▸ **WORK INSTRUCTION**
Your task is to restate word for word the lines in the material below, from the one with "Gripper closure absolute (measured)" up to and including the one with "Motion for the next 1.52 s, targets". Do not carry over the pictures.

▸ **EXCERPTED DATA**
:::::
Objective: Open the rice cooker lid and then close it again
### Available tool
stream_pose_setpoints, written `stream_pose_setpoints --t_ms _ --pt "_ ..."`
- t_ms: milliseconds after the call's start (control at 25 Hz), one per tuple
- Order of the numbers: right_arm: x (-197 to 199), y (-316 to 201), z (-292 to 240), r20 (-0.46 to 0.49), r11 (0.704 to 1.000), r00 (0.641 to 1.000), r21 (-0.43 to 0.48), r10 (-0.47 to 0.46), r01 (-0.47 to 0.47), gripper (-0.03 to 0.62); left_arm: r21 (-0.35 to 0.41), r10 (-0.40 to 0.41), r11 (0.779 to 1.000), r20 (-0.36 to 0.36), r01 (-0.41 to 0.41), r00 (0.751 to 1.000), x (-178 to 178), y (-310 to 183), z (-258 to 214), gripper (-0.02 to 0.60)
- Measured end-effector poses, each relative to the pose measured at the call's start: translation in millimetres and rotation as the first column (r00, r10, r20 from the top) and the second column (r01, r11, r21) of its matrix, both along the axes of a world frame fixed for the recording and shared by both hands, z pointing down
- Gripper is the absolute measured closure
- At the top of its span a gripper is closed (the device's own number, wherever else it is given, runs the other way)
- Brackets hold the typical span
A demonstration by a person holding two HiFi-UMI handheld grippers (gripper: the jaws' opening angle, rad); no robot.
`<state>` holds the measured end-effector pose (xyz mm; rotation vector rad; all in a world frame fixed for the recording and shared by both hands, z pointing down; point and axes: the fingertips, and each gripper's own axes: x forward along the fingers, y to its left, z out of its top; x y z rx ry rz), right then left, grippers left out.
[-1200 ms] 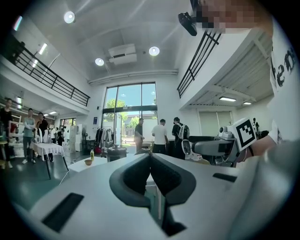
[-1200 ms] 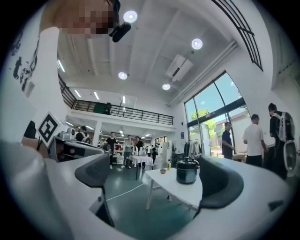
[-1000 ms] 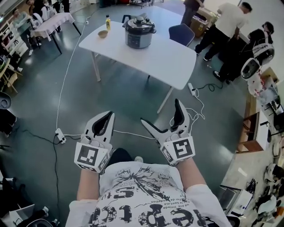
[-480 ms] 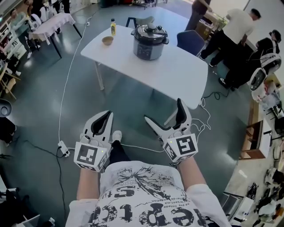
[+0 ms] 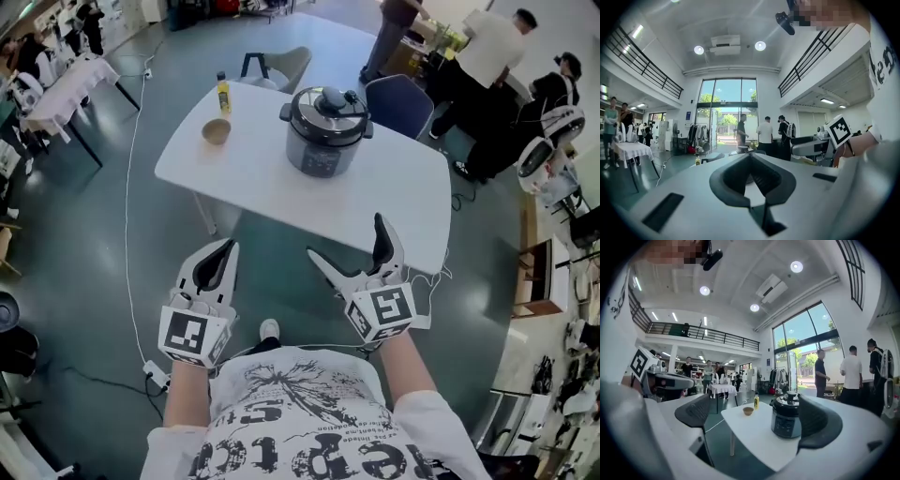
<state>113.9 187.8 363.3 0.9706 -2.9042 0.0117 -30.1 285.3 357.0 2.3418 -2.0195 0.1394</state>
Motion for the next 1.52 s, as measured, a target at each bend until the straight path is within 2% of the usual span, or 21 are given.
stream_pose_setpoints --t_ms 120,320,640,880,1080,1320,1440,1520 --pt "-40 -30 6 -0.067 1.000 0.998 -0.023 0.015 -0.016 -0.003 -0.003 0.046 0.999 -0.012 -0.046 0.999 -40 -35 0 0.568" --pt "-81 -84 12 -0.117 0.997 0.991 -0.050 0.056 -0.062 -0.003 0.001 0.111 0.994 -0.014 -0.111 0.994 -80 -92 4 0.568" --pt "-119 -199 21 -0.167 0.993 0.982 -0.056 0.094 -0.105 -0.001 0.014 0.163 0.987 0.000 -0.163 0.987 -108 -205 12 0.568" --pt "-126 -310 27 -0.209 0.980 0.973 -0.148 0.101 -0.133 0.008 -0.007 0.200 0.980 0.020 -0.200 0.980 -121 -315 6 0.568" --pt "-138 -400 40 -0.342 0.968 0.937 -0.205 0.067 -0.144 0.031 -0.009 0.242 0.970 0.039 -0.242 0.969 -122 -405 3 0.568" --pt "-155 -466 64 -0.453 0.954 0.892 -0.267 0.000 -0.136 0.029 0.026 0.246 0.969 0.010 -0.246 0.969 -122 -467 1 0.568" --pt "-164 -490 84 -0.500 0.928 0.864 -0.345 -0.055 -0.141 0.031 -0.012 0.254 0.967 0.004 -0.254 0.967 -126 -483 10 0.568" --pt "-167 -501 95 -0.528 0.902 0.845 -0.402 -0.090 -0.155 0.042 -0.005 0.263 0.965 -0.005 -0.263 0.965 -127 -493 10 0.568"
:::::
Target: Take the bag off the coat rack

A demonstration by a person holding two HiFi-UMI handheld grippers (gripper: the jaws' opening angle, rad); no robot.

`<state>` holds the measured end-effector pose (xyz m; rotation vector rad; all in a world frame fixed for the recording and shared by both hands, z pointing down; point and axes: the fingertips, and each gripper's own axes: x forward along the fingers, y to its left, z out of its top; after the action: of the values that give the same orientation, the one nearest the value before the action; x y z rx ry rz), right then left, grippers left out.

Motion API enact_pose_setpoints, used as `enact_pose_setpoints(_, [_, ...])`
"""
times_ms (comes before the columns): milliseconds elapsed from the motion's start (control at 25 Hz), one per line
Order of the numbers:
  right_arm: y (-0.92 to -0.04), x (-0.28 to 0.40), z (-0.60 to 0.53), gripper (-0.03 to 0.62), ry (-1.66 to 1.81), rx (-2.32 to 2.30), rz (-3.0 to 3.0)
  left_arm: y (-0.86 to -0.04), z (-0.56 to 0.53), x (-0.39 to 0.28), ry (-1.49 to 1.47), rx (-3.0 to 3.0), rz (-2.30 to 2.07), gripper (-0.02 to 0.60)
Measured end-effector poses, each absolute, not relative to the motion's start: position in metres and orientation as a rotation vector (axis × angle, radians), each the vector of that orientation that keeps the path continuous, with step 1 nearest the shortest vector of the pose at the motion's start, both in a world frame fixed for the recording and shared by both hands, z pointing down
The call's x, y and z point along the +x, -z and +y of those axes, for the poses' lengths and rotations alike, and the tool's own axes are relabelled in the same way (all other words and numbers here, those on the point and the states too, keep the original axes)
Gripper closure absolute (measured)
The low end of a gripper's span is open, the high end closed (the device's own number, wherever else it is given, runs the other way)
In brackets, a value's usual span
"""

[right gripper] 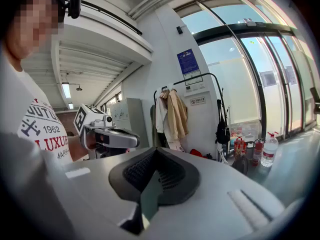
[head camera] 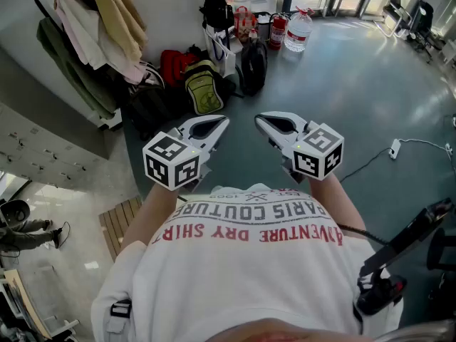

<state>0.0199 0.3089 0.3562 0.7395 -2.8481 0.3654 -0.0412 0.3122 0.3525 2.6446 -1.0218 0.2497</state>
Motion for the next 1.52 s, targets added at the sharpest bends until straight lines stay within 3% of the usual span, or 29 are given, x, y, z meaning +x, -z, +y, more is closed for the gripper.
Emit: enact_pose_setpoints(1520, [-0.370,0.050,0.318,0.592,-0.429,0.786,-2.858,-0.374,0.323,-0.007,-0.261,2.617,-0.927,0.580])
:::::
▸ **REPLY TO THE TASK**
Gripper closure absolute (measured)
The low end of a gripper's span is open, the high end closed (the device's own number, wherever else it is given, runs the other way)
In brackets, a value's usual span
"""

[right gripper] 
[head camera] 

<state>0.0199 0.3089 0.3562 0.7395 -2.8481 0.3654 -0.0412 0.3122 0.3525 2.6446 -1.0218 0.2497</state>
Motion for the next 1.52 s, targets added at the sharpest bends until straight lines stay within 3% of the usual span, or 29 are given, x, y, z meaning +x, -z, +y, more is closed for the gripper.

This exercise has been fully answered.